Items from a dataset

......

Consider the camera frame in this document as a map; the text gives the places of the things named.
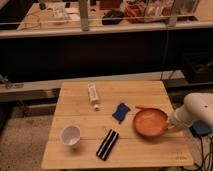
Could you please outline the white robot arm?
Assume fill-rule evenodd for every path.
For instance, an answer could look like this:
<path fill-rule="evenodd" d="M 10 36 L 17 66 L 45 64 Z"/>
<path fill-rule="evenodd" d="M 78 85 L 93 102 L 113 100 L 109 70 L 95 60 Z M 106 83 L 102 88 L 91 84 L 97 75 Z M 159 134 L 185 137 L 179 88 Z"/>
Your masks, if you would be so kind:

......

Task description - Set down the entries above exactly; no pictures belong in the copy.

Response area -
Consider the camera frame in this document as a map; the text gives the places of the things named.
Could you please outline the white robot arm?
Assume fill-rule evenodd for every path.
For instance, an answer could look like this:
<path fill-rule="evenodd" d="M 10 36 L 17 66 L 45 64 Z"/>
<path fill-rule="evenodd" d="M 78 85 L 93 102 L 113 100 L 109 70 L 95 60 Z M 106 83 L 102 88 L 91 84 L 97 75 Z M 159 134 L 185 137 L 179 88 Z"/>
Your masks, if you would be so kind:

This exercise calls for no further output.